* _Problem statement_
Copy the data exactly. No line may be skipped.

Segment Open

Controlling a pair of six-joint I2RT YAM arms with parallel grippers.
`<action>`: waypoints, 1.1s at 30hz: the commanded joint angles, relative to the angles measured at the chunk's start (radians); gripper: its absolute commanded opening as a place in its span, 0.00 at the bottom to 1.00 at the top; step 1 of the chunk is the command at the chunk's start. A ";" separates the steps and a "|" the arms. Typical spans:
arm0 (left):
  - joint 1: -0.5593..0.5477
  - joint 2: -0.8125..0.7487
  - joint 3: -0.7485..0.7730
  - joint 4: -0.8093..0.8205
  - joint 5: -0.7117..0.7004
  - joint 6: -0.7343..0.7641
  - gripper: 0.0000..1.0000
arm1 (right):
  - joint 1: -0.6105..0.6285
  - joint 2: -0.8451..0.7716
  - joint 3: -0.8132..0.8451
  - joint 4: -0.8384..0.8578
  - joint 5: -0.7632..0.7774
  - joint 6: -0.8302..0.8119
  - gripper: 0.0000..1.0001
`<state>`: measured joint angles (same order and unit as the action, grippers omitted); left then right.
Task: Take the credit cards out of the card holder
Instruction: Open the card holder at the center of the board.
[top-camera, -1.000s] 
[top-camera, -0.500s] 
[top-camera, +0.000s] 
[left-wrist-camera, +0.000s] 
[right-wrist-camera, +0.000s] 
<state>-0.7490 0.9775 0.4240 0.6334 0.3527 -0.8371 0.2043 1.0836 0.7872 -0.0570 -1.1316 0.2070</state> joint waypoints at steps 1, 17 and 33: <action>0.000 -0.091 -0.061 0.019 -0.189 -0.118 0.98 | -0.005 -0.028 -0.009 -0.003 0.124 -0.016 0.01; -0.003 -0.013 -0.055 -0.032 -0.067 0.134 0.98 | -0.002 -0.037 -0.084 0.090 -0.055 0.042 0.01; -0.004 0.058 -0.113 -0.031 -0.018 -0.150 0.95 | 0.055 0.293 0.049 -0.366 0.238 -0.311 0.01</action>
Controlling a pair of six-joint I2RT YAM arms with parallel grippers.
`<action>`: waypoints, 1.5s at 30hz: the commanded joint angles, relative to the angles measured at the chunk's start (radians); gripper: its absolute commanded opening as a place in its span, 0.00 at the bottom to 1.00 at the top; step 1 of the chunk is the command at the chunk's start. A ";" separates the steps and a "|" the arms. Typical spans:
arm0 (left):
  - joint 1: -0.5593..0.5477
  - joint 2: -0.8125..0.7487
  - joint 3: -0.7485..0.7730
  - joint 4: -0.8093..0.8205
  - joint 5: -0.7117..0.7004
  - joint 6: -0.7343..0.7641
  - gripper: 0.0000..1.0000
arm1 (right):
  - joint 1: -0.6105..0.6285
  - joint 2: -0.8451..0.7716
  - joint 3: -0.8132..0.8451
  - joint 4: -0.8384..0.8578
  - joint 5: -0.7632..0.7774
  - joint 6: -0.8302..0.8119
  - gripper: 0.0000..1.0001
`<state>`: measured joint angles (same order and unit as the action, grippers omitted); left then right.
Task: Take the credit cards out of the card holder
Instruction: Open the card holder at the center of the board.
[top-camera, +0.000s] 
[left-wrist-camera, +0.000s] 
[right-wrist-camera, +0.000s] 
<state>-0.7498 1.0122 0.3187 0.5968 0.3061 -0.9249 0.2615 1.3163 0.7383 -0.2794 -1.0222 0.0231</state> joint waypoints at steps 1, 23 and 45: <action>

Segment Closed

* _Result_
Controlling a pair of six-joint I2RT YAM arms with parallel grippers.
`<action>`: waypoints, 1.1s at 30hz: the commanded joint angles, relative to the angles measured at the chunk's start (radians); gripper: its absolute commanded opening as a place in its span, 0.00 at the bottom to 1.00 at the top; step 1 of the chunk is the command at the chunk's start. A ";" separates the steps and a "|" the arms. Typical spans:
arm0 (left):
  - joint 1: -0.5593..0.5477
  - joint 2: -0.8125..0.7487
  - joint 3: -0.7485..0.7730
  - joint 4: -0.8093..0.8205
  - joint 5: -0.7117..0.7004
  - joint 6: -0.7343..0.7641
  - gripper: 0.0000..1.0000
arm1 (right):
  - joint 1: -0.6105..0.6285
  - joint 2: -0.8451..0.7716
  - joint 3: -0.8132..0.8451
  - joint 4: -0.8384..0.8578
  - joint 5: -0.7632..0.7774
  - joint 6: -0.8302..0.8119
  - gripper: 0.0000..1.0001
`<state>`: measured joint angles (same order and unit as the action, grippers omitted); left then right.
Task: Take the credit cards out of the card holder
Instruction: Open the card holder at the center of the board.
[top-camera, -1.000s] 
[top-camera, -0.500s] 
[top-camera, +0.000s] 
[left-wrist-camera, +0.000s] 
[right-wrist-camera, +0.000s] 
<state>-0.7490 0.9775 0.4240 0.6334 0.3527 -0.8371 0.2043 1.0836 0.7872 -0.0570 -1.1316 0.2070</state> joint waypoints at steps 1, 17 and 33: <action>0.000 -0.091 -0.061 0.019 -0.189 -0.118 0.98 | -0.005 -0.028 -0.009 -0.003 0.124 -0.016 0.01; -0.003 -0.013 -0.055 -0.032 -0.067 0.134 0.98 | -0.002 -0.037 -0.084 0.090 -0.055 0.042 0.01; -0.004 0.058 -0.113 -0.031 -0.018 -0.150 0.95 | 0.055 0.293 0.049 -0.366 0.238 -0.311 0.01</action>
Controlling a pair of six-joint I2RT YAM arms with parallel grippers.
`<action>`: waypoints, 1.5s at 30hz: the commanded joint angles, relative to the angles measured at the chunk's start (radians); gripper: its absolute commanded opening as a place in its span, 0.00 at the bottom to 1.00 at the top; step 1 of the chunk is the command at the chunk's start. A ";" separates the steps and a "|" the arms. Typical spans:
arm0 (left):
  - joint 1: -0.5593..0.5477
  - joint 2: -0.8125..0.7487
  - joint 3: -0.7485..0.7730
  - joint 4: -0.8093..0.8205
  - joint 5: -0.7117..0.7004
  - joint 6: -0.7343..0.7641
  - gripper: 0.0000..1.0000
arm1 (right):
  - joint 1: -0.6105..0.6285
  - joint 2: -0.8451..0.7716
  - joint 3: -0.8132..0.8451
  - joint 4: -0.8384..0.8578
  - joint 5: -0.7632..0.7774
  - joint 6: -0.8302..0.8119
  - gripper: 0.0000..1.0001
`<state>`: measured joint angles (same order and unit as the action, grippers omitted); left then right.
Task: Take the credit cards out of the card holder
Instruction: Open the card holder at the center of the board.
[top-camera, +0.000s] 
[left-wrist-camera, +0.000s] 
[right-wrist-camera, +0.000s] 
<state>-0.7498 1.0122 0.3187 0.5968 0.3061 -0.9249 0.2615 1.3163 0.7383 -0.2794 -1.0222 0.0231</state> joint waypoints at steps 1, 23 and 45: <action>

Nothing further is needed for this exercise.